DIRECTIONS FOR THIS TASK:
Please keep to the lines below from the one with "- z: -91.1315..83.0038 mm" through the one with "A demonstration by", and restate them word for word, ends included.

DATA SECTION:

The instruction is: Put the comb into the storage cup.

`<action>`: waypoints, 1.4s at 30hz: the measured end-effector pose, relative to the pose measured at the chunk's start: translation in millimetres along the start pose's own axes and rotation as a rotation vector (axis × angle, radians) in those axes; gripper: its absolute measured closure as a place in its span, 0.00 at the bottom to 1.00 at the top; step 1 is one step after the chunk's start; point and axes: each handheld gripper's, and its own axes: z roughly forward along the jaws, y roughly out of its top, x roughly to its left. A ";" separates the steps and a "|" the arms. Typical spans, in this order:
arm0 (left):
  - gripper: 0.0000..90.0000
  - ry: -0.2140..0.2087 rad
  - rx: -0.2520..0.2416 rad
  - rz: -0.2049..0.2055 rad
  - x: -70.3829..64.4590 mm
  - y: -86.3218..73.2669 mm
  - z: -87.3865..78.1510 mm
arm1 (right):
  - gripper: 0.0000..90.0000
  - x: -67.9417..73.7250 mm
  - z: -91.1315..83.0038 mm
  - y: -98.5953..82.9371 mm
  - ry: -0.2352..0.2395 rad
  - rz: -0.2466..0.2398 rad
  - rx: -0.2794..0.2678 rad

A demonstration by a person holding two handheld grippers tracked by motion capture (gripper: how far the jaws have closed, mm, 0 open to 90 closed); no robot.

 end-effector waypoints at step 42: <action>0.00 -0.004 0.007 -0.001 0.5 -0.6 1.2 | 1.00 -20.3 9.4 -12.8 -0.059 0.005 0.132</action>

SOLVED EXERCISE:
  - z: -91.1315..83.0038 mm
  - y: -98.5953..82.9371 mm
  - ry: -0.2352..0.2395 rad
  - rz: -0.2466..0.2398 rad
  - rx: -0.2794..0.2678 rad

A demonstration by a person holding two handheld grippers tracked by motion capture (gripper: how far the jaws have closed, mm, 0 open to 90 closed); no robot.

No further answer is expected.